Но ее лицо, выглядывавшее из распущенных, растрепавшихся волос, ясно показывало, что она и сама испугана не меньше нас. Осторожно она высвободилась из кустов, высоко подняв дуршлаг, до половины наполненный ежевикой. Ричард, не дожидаясь, побежал вперед; я знал, какое у него сейчас ощущение под ложечкой. Где-то кончался праздник, и он боялся опоздать и боялся поспеть вовремя. Пегги шла со мной рядом; она не стала противиться, когда, зайдя за конюшню, где нас не видно было из окон дома, я дотронулся до ее влажного затылка и повел пальцы дальше вдоль спины, туда, где линия позвоночника, изгибаясь, уходила под брюками вниз. Длинный трепетный этот изгиб я читал, как живую повесть о скорби — так иногда художник-абстракционист, из царства отвлеченности возвращаясь к природе, пишет небо неправдоподобно красного цвета, цвета земли — и все же наш глаз узнает в нем небо.


Пегги сразу же поднялась наверх, побыла там некоторое время и, вернувшись, сказала, что мать чувствует слабость, но разговаривает спокойно и ласково.
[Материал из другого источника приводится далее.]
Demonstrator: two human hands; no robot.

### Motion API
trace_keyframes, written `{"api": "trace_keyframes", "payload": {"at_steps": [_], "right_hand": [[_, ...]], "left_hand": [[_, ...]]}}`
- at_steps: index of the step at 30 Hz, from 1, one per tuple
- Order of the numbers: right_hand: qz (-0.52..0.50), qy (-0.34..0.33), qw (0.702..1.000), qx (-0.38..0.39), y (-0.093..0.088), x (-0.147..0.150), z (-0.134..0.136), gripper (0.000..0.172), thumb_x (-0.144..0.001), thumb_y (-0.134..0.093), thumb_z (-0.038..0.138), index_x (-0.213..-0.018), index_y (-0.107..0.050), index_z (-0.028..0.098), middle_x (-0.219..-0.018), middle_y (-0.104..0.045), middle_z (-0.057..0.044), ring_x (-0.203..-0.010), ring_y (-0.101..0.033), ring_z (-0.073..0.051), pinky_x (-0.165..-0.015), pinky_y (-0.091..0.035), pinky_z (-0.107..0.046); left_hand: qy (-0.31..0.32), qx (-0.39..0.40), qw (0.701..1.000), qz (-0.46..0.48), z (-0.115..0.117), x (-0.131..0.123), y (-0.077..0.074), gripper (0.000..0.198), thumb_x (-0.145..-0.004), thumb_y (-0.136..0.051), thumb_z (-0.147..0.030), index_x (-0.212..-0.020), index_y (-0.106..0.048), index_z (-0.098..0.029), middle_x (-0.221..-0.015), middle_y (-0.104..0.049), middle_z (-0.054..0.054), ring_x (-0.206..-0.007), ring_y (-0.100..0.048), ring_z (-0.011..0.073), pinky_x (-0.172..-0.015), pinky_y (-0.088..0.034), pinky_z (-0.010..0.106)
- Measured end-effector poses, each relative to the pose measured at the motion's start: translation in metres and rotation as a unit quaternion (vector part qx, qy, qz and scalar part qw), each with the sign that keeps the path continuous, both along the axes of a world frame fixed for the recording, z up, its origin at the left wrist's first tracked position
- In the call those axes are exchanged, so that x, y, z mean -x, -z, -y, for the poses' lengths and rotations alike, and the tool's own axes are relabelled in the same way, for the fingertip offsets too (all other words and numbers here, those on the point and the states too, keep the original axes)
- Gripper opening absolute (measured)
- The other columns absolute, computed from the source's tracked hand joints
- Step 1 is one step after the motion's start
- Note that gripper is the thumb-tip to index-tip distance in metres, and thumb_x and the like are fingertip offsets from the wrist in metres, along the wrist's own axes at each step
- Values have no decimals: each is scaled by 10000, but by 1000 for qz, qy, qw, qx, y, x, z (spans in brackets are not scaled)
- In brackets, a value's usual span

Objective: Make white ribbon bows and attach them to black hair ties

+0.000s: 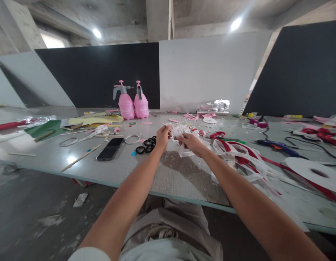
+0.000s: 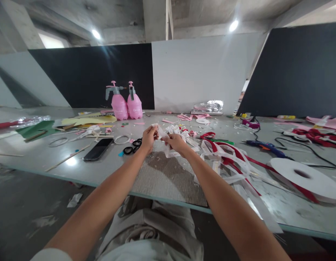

Она приняла таблетки и легла в постель; удушье уже не мучит ее, а вот боль в плече распространилась почти на весь левый бок. Они с Пегги решили, что я должен позвонить доктору Граафу, хотя он, по всей вероятности, сейчас в церкви. Доктор был менонитом. Пегги послала Ричарда отнести матери ягоды, а я подошел к телефону, который стоял на окне, обращенном к конюшне. В телефонной книжке было целых полстолбца Граафов, но доктор Грааф только один. Его номер не отвечал. Слушая звонки в трубке, я смотрел на конюшню, выглядевшую как-то зловеще обкорнанной без навеса, хоть он и не слишком ее украшал, и я вдруг увидел в ней образ моих родителей, раньше и теперь, после смерти отца. С той стороны, где когда-то был навес, открылась часть луга и большой куст сумаха, на котором часть листьев преждевременно покраснела, как будто яд просочился в каждый отдельный листок, — а телефон все звонил и звонил без ответа, наверху засмеялся Ричард, потом голос матери мягко пробрался по краю еще не отзвучавшей шутки. Пегги отбросила со лба волосы и принялась за стряпню. В сарайчике залаяли собаки.

Я вышел на крыльцо, снял со вбитого в столб гвоздя два собачьих поводка, наращенных веревкой, — они там висели по соседству с жестяной кружкой, из которой мы пили воду. Я вошел в сарайчик и прицепил поводки к ошейникам собак, радостно запрыгавших вокруг меня. Щенку разрешалось бегать без поводка. Собаки, опустив нос и прижав уши, потащили меня через фруктовый сад. Они так рвались вперед, что ошейники то и дело впивались им в горло под встопорщившейся от удовольствия шерстью, и они давились и кашляли. Веревка, которую я намотал себе на руку, натягиваясь, больно терла мне кожу, и рука в этом месте горела. У шеренги подсолнухов собаки напали на чей-то след и с такой силой рванулись по этому следу, что я вынужден был припуститься бегом. Разлапую темную зелень клубники на огороде глушили разросшиеся лопухи, подорожник и молочай. Земля, вывороченная вчера мотыгой Пегги, посветлела и запеклась на солнце. Напрягая тугие мышцы, собаки тащили меня дальше, к большому полю, где трактор, разрыв норки всякой полевой твари, создал для них новый, приманчивый мир.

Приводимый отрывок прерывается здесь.